For me it’s become an easy choice: do I want that 5% going in the pocket of the owner, or the pockets of the huge bank’s executives and shareholders? When buying local pay cash! It’s fun, it’s easy, it makes a difference.

The store may be local, but is the service any good?

I recently wrote about my experience of discovering that there is a salon one block away from my house. I’m so used to driving everywhere that I didn’t even know it was there. So it’s great that I can walk to this business, but then of course I wonder if it’s any good. If nothing else, greater competition means that providers need to try harder, be better, to be successful. I wonder how the move to local business will impact service quality?

I grew up in Canada, and one of my fond memories is of family excursions across the border from Vancouver to Bellingham to go shopping in the United States. I remember how there was better selection, better pricing, and much friendlier service. It just seemed as if there was a lot more competition in the United States, and that the retailers tried harder. As customers we were in heaven, and it called to question why retail service back home in Vancouver was so lacking.

These questions about competition and service have been thoroughly studied. When I was at MIT studying for my MBA, I had the good fortune to take a class with Professor Duncan Simester, a very sensible professor of marketing at MIT who studies market competition. One of my takeaways from his class was the importance of location for many kinds of businesses, especially retail businesses. That given the choice between going to business A or business B, all other things being equal, you’ll go to the one that is closer to you. And along those lines, if A is closer they can probably charge a bit more, and still win your business because they are closer.

You may be thinking “I don’t mind driving 10 minutes if it’s going to save me some money.” And here’s the twist: when gas and cars are very cheap, then zipping around from here to there to save a dollar or two isn’t a big deal. But when gas gets closer to it’s fully loaded cost (which has been estimated at $12/gallon in addition to what you pay at the pump), then you’ll very likely think twice about driving to get that “deal.”

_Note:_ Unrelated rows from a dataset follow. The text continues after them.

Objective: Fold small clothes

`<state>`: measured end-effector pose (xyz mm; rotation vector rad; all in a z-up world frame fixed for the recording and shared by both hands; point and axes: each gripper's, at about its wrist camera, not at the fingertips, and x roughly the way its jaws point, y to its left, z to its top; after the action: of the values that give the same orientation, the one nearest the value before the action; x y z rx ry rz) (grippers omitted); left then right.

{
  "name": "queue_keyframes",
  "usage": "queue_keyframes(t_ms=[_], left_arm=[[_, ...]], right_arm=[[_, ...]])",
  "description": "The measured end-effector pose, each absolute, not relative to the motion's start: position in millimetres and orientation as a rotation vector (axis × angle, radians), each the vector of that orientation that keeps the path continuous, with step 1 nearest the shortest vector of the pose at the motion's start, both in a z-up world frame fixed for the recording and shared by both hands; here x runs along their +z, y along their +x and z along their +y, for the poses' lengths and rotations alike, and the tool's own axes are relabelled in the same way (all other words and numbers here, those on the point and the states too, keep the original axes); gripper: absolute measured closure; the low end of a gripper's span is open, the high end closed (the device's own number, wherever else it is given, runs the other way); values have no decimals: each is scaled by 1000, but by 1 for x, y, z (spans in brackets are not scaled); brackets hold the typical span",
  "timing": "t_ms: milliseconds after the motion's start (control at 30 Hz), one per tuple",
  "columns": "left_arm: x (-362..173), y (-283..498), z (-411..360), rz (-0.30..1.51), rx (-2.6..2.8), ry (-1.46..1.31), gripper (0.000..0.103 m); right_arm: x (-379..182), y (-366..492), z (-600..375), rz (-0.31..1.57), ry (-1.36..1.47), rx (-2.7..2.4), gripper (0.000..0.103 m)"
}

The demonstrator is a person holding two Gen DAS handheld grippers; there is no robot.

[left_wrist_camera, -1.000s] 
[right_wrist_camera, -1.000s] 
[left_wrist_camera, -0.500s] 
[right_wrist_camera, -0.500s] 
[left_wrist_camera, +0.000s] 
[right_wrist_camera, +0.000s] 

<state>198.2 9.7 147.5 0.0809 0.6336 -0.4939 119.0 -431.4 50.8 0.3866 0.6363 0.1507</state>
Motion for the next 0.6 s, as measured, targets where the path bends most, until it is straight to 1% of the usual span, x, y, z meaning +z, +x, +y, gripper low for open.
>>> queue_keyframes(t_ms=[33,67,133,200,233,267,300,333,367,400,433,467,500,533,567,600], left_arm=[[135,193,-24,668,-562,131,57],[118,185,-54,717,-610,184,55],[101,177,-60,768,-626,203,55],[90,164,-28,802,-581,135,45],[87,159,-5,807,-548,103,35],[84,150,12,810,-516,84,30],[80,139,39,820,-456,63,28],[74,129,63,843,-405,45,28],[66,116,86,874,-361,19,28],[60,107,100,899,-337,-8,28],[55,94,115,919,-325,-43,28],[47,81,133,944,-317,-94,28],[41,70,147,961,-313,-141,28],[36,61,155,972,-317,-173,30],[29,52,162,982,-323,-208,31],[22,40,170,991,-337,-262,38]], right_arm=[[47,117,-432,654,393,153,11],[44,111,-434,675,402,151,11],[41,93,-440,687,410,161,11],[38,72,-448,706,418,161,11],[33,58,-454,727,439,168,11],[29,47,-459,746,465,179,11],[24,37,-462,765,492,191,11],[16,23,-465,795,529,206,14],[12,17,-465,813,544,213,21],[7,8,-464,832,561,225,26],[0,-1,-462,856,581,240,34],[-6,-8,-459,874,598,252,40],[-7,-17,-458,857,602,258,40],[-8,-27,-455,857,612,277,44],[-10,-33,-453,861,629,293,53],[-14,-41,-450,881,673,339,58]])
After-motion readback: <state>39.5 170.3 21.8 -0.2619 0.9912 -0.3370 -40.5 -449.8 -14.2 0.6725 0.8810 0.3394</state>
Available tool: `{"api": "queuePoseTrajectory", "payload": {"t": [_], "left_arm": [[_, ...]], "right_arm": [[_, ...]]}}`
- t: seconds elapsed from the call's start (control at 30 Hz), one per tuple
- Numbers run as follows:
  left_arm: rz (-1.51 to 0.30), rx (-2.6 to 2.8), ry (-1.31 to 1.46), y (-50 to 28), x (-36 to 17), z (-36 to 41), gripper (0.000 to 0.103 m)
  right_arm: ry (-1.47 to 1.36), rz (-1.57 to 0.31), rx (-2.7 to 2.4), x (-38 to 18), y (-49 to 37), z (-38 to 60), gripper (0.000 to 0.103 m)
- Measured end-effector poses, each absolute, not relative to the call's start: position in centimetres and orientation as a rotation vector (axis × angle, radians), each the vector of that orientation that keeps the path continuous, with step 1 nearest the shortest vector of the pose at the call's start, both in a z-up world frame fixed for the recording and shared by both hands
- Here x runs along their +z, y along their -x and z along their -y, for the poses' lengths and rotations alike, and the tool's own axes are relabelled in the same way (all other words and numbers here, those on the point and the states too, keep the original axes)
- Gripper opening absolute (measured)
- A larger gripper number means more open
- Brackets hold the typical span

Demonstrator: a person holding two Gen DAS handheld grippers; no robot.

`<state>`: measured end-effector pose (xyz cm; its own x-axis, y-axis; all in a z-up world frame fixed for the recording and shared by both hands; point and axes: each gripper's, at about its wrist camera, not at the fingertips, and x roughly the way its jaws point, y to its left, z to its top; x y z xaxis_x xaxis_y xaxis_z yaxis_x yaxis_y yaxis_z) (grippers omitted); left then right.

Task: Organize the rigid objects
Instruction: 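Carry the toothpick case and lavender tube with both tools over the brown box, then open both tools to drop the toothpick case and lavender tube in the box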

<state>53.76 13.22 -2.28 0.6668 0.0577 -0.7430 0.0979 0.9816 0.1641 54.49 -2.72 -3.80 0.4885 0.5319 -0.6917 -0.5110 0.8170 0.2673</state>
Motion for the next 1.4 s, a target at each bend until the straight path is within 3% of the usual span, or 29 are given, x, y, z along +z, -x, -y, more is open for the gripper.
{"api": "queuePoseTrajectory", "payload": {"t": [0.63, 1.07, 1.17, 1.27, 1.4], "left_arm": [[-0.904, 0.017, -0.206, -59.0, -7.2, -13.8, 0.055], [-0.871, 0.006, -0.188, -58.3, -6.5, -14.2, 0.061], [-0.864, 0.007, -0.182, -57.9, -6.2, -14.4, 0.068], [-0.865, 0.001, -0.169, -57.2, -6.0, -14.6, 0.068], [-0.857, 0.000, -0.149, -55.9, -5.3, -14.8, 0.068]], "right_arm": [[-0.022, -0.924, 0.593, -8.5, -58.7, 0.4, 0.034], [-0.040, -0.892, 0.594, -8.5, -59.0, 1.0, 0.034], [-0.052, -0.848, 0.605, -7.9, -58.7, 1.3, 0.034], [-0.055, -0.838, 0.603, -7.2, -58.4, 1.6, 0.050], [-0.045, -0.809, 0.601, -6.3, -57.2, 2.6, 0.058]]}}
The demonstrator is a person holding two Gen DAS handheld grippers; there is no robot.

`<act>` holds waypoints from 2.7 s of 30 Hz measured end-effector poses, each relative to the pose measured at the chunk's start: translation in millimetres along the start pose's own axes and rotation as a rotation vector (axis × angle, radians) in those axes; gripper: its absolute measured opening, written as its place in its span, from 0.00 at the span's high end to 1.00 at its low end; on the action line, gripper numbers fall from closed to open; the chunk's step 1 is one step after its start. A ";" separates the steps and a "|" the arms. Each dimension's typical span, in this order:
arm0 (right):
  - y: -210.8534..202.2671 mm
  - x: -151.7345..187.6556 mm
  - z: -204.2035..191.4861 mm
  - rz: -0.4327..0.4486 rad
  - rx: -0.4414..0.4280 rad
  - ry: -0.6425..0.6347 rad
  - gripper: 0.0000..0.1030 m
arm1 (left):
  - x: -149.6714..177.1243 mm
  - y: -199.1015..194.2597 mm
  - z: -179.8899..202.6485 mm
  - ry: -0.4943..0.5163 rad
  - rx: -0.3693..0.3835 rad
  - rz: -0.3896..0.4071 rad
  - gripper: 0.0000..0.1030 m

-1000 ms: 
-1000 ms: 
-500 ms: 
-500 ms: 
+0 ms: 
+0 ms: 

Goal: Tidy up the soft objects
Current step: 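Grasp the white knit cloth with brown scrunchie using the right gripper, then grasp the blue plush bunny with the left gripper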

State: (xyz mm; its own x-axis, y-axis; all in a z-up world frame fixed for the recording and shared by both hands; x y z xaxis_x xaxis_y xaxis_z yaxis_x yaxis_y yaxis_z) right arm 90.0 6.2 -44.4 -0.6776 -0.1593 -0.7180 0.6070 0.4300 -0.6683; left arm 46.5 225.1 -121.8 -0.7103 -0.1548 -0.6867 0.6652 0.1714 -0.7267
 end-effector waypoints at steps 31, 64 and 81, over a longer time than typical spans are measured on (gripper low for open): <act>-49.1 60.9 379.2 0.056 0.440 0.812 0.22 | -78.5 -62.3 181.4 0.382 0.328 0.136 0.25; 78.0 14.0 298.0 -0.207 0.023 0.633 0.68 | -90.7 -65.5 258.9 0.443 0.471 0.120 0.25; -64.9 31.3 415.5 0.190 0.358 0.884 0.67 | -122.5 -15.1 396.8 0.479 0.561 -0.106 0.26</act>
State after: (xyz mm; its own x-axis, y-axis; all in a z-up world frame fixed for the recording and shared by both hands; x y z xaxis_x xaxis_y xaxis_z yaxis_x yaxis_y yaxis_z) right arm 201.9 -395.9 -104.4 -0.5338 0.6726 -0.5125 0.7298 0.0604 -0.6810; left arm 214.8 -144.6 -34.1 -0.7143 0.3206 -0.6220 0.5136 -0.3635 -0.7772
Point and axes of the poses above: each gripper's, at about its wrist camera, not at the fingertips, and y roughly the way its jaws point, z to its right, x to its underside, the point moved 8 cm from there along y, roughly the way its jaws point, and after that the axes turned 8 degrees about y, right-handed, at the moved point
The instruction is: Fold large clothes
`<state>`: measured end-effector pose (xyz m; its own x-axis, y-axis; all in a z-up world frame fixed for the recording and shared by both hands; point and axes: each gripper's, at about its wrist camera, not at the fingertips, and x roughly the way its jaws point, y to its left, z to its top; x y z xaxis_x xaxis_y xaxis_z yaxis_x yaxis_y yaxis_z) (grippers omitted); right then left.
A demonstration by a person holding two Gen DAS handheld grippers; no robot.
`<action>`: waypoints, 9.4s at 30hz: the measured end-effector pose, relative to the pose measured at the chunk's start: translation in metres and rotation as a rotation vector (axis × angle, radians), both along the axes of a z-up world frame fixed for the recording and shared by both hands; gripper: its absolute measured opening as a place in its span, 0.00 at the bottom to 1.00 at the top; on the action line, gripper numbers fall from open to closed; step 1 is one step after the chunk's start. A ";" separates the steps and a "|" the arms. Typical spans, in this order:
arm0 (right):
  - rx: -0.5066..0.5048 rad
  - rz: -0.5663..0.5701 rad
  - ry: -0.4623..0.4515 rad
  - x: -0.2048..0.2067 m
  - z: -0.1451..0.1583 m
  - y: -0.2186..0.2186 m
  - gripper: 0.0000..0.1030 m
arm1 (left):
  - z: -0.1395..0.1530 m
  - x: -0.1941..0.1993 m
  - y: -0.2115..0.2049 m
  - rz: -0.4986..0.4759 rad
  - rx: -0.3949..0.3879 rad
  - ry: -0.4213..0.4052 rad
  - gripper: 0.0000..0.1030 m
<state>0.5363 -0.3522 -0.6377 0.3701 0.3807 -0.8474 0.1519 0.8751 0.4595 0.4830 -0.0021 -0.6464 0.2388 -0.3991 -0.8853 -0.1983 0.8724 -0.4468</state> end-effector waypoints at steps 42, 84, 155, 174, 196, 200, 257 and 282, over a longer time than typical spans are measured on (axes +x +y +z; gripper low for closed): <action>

The end result will be that local businesses will regain a lot of power that’s been lost during the car age, and prices will go up. It may also mean that the large box stores lose power to small, more conveniently located, locally run businesses. I can only hope that levels of service will not suffer too greatly, and that the strategy of business success through good service will carry on. But the effective range of where we can shop is going to shrink, and this may not be a good thing for customers.

The return of the local business

Back in the old days, I imagine that everyone knew the businesses right around them. If you didn’t have a car, I’m guessing your options were foot, bike, and bus, with the latter not happening all of the time. For my grandparents who grew up in central Alberta, even going to a restaurant was a big deal, at least when they were young. So this notion of hopping in the car and driving 5 miles for…anything is relatively new.

After years of getting pounded on by the Internet and by chain stores, I anticipate the return of the small, local business. As gas gets more expensive, and as people to appreciate the value of “local” once again, we’ll start to seek out, discover, and support local businesses more.

I was recently looking for a hair salon for a friend, and so I did my usual thing: hopping onto Yelp to find out which businesses are around, which are affordable, which are good. And so I came up with a list of salons to call–all within about 5 miles of here, when I stumbled on something very unexpected:

There’s a salon across the street.

I’ve lived here over three years and I didn’t know that there was a salon one block away, on the other side of the street. Wow. I must have passed the storefront, because I patronize a dry cleaner that is very close by. But I just wasn’t paying attention–it didn’t register.

I’m glad I had this experience because it brings into my awareness how much I depend on the car for day to day living, and how I’d lost track of that. Why drive 5 miles when I can walk across the street? Going I will pay more attention to what businesses are nearby. I hope they have good service.